En effet, si l'intéressé a expliqué que se rendant à un rendez-vous au siège de [Localité 5] pour un entretien, angoissé, fatigué, il s'est assoupi en conduisant pour mordre le bas-côté de la chaussée, détériorant la jante de son véhicule, se trouvant dans l'incapacité de continuer et allant voir son médecin en urgence à midi, il reste qu'il n'en justifie nullement.
A cet égard, il convient de relever qu'il ne justifie ni même ne précise l'heure et le lieu où se serait produit cet accident.
S'il est produit une copie de la facture d'un garage attestant d'une réparation le 25 septembre 2020, portant en réalité sur le remplacement d'une jante et de son pneu et de leur pose, ce document n'est pas non plus de nature à établir l'heure et le lieu de l'accident et partant son caractère professionnel, l'indication trottoir roue avant droite apparaissant en l'absence d'indication d'un quelconque dépannage, procéder des propres explications de l'intéressé.

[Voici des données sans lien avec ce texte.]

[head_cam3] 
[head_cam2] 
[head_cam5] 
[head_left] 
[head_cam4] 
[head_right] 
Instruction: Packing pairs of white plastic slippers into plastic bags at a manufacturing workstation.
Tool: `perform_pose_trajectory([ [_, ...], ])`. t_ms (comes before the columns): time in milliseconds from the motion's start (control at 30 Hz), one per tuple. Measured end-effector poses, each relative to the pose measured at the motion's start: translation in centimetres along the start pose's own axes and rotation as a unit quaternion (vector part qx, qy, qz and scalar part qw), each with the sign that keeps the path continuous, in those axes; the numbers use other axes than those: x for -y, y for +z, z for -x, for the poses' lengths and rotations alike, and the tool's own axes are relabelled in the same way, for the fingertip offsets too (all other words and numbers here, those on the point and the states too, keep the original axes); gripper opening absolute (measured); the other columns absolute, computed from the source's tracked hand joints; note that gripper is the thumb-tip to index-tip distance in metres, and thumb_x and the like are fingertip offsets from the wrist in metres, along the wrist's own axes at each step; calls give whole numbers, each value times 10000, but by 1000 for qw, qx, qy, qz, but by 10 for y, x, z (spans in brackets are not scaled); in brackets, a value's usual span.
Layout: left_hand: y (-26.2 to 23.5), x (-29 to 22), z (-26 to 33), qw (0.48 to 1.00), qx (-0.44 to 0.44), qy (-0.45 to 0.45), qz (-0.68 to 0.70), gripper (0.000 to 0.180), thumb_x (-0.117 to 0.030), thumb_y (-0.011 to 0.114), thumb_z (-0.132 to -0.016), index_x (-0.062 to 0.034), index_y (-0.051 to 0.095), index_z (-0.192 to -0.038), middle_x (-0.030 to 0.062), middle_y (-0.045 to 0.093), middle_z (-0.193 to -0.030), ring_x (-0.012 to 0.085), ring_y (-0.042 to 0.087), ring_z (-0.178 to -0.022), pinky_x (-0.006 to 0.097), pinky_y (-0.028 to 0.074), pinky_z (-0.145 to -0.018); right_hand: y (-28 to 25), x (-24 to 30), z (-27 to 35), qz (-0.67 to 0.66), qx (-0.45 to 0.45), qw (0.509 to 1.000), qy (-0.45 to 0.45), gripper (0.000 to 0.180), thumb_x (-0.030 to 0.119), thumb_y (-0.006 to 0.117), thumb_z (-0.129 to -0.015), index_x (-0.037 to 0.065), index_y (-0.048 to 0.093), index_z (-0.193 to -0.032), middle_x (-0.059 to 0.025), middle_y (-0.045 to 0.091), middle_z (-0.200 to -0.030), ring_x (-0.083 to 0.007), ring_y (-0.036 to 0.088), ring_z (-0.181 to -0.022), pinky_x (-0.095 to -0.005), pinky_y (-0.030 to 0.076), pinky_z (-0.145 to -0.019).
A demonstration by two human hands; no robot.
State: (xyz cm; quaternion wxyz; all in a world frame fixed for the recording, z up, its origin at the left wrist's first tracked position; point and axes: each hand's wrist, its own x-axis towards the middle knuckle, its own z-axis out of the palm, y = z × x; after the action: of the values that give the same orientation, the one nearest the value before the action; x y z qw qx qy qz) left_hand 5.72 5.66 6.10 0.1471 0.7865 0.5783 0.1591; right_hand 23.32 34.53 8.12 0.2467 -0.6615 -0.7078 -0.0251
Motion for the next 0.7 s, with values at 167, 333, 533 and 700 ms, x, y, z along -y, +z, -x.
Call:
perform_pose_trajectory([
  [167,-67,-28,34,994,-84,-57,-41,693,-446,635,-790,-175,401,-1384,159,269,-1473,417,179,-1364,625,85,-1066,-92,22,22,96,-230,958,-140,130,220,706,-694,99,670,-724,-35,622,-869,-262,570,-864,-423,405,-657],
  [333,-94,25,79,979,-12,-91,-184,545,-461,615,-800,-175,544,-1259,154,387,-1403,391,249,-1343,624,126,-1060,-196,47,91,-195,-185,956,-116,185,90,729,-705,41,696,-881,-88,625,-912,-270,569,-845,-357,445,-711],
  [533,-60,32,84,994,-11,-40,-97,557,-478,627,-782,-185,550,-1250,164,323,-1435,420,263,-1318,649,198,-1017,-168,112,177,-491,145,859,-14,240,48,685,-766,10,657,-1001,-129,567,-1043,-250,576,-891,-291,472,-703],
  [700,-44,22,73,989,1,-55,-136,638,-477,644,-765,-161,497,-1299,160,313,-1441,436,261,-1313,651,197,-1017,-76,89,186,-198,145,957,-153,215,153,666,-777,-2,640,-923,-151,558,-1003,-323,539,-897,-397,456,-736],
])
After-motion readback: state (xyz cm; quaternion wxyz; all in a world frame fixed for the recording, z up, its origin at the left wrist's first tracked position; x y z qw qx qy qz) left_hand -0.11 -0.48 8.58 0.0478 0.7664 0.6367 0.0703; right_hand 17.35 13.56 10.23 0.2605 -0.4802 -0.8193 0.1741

De même s'il est constant que l'intéressé ne s'est pas rendu au rendez-vous qui était convenu au siège de [Localité 5], cette circonstance n'est pas de nature à établir la réalité du fait accidentel.
Il convient dans ces conditions de confirmer le jugement entrepris.
2/Sur les mesures accessoires
L'intéressé qui succombe sera condamné aux dépens sans qu'il ne soit besoin de faire application de l'article 700 du code de procédure civile.
PAR CES MOTIFS
La Cour, chambre sociale, statuant contradictoirement par mise à disposition de l'arrêt au greffe de la cour, après débats en audience publique et après en avoir délibéré,
Confirme le jugement du pôle social du tribunal judiciaire de Charleville-Mézières du 28 février 2023 ;
Condamne M. [O] [X] aux dépens.
Ainsi prononcé par mise à disposition de l'arrêt au greffe de la cour, les parties en ayant été préalablement avisées dans les conditions prévues au deuxième alinéa de l'article 450 du code de procédure civile.
Et signé par Monsieur Guerric HENON, Président de Chambre, et par Madame Laurène RIVORY, Greffier.